ACTION ITEM: Take each line of the entries below that contains "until" and copy it.

(Data records)

╭──

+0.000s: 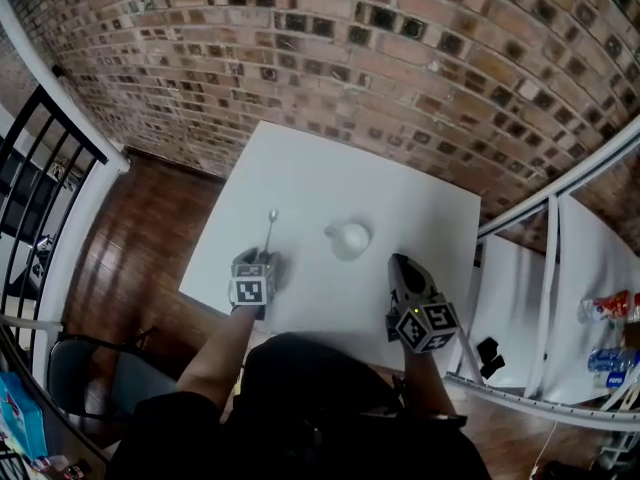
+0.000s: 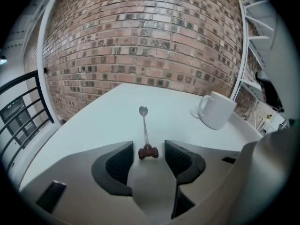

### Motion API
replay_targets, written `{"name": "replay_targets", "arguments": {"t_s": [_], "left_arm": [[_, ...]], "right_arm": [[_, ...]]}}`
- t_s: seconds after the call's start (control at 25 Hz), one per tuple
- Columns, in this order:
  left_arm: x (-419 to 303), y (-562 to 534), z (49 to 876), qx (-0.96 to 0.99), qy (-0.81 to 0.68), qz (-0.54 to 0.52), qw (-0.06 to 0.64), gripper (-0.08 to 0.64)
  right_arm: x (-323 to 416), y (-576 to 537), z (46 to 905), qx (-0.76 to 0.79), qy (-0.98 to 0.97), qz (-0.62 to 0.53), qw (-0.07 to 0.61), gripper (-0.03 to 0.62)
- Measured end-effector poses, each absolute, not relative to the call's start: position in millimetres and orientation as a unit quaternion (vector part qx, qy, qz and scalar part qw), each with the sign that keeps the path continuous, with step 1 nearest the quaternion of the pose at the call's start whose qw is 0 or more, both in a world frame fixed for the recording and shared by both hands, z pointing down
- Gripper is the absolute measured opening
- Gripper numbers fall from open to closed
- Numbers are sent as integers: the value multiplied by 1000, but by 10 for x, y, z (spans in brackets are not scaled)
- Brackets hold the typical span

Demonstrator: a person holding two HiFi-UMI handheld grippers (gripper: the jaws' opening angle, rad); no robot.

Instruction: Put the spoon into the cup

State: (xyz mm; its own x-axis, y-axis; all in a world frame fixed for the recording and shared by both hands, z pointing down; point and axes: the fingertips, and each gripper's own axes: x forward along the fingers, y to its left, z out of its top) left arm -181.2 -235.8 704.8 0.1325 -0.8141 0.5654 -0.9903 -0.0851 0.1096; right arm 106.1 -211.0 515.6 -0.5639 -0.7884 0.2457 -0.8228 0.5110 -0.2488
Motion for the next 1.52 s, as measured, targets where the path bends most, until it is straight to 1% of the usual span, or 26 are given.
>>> {"name": "replay_targets", "arguments": {"t_s": [0.16, 0.4, 0.44, 0.48, 0.76, 1.0, 1.28, 1.52], "left_arm": [[-1774, -2351, 7060, 709, -638, 204, 219, 213], [-1748, -2376, 7047, 715, -621, 232, 224, 207], [-1754, -2381, 7033, 715, -619, 236, 224, 191], [-1766, -2381, 7021, 715, -618, 237, 226, 132], [-1906, -2319, 6959, 718, -616, 229, 227, 130], [-1913, -2466, 6349, 746, -624, 162, 170, 129], [-1983, -2449, 5326, 783, -613, 81, 68, 129], [-1979, -2328, 4597, 796, -605, -5, 17, 129]], "right_arm": [[1096, -2107, 5166, 468, -865, 171, 51, 5], [1057, -2148, 5158, 466, -867, 171, 47, 5], [1040, -2154, 5153, 464, -868, 170, 47, 5], [1022, -2159, 5154, 463, -869, 169, 47, 5], [917, -2190, 5122, 454, -875, 163, 38, 5], [840, -2201, 5040, 444, -882, 154, 33, 5], [808, -2248, 4922, 438, -888, 134, 29, 5], [832, -2238, 4818, 442, -889, 114, 33, 5]]}}
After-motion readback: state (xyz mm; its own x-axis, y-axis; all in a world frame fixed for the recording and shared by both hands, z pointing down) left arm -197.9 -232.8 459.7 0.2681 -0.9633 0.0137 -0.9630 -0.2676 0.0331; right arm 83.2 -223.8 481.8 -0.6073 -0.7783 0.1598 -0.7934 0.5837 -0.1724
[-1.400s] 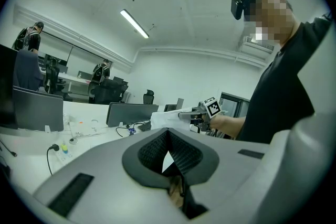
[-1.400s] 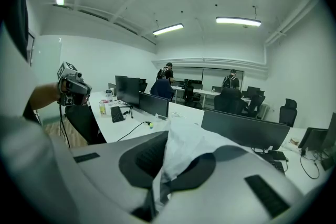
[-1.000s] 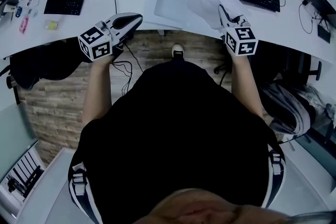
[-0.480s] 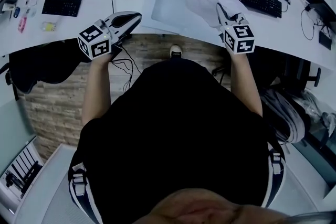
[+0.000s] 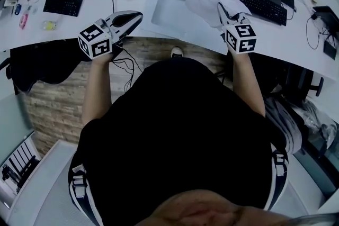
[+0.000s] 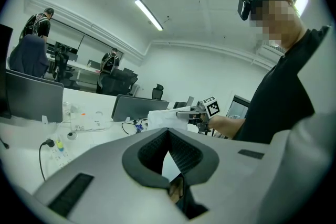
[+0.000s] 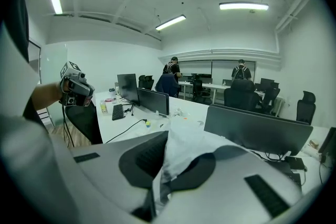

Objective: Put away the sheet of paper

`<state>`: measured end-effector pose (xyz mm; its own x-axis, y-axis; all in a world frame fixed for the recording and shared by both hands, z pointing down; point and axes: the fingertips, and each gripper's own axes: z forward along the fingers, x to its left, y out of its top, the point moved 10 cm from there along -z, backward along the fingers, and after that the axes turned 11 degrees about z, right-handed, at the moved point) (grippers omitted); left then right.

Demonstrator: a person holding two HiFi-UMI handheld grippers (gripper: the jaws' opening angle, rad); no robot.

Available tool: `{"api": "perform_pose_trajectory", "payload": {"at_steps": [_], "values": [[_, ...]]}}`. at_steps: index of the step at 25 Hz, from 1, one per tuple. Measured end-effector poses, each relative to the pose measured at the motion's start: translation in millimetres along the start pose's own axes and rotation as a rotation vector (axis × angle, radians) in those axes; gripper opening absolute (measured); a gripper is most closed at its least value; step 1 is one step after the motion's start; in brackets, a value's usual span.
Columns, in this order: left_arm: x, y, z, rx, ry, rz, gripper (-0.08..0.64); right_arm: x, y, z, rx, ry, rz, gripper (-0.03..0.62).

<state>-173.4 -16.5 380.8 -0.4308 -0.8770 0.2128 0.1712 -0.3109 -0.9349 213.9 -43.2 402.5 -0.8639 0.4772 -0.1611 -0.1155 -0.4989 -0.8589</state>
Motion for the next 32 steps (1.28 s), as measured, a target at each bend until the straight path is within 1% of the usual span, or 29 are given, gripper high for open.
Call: {"api": "perform_pose_trajectory", "payload": {"at_steps": [6,11,18,23,27,32], "values": [[2,9,18,0.002,0.01,0.009,0.021,-17,7,12,0.014,0.038,-0.032,0.015],[9,13,32,-0.014,0.033,0.012,0.021,-40,14,21,0.006,0.044,-0.019,0.015],[10,10,45,-0.021,0.043,-0.011,0.021,-58,17,26,0.015,0.055,-0.021,0.015],[8,12,50,-0.019,0.051,-0.009,0.021,-66,16,30,0.023,0.063,-0.022,0.015],[5,12,52,-0.017,0.056,-0.011,0.021,-64,15,33,0.025,0.076,-0.021,0.015],[2,13,52,-0.038,0.054,-0.014,0.02,-61,17,33,0.028,0.091,-0.03,0.015]]}}
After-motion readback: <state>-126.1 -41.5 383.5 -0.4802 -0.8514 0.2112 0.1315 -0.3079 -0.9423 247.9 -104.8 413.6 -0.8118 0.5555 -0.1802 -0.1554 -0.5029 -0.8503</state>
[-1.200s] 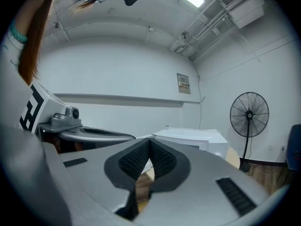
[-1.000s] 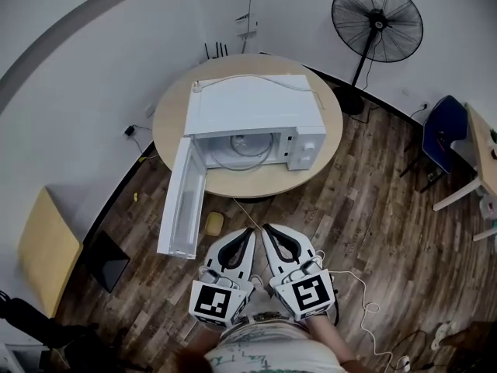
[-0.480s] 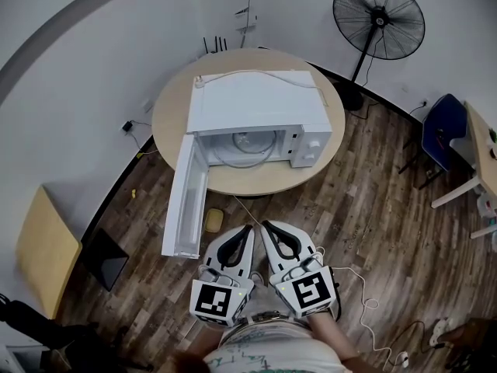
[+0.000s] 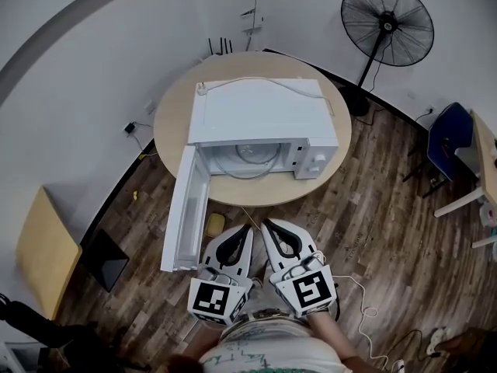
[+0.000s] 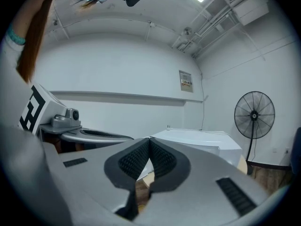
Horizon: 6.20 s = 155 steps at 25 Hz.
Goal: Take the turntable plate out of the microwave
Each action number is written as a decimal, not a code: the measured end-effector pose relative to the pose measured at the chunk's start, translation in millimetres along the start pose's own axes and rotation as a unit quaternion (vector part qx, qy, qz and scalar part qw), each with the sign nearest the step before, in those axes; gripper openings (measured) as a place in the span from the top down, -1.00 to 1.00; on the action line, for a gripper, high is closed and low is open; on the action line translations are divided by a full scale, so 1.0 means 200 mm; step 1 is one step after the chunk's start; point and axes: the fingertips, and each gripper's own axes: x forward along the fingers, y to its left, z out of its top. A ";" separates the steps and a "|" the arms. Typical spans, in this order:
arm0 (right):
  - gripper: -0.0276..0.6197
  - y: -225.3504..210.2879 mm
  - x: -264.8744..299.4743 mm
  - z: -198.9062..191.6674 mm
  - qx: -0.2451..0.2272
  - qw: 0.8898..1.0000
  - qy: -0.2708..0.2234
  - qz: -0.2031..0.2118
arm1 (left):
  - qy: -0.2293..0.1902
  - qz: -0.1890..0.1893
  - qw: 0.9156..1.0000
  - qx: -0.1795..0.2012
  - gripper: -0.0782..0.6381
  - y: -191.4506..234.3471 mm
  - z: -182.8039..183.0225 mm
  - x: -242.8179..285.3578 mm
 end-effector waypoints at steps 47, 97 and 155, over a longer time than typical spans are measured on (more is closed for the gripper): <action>0.94 -0.90 0.78 0.08 -0.003 1.000 -0.010 0.019 | -0.017 0.022 0.999 0.017 0.74 0.43 0.25 1.11; 0.94 -0.70 1.00 -0.52 0.021 0.990 0.136 -0.026 | 0.129 -0.009 0.991 0.020 0.74 0.76 -0.38 1.01; 0.86 -0.97 0.85 -1.35 0.196 0.942 0.261 -0.077 | 0.186 0.201 0.863 -0.424 0.00 1.13 -1.28 1.12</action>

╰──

ANSWER SPACE:
Motion for the next 1.52 s, as measured, targets where the path bends most, until it is straight to 1% of the usual span, or 26 are given.
Motion for the next 32 steps (1.28 s), as measured, a target at each bend until the straight path is within 1% of the usual span, or 29 are given, gripper high for open.

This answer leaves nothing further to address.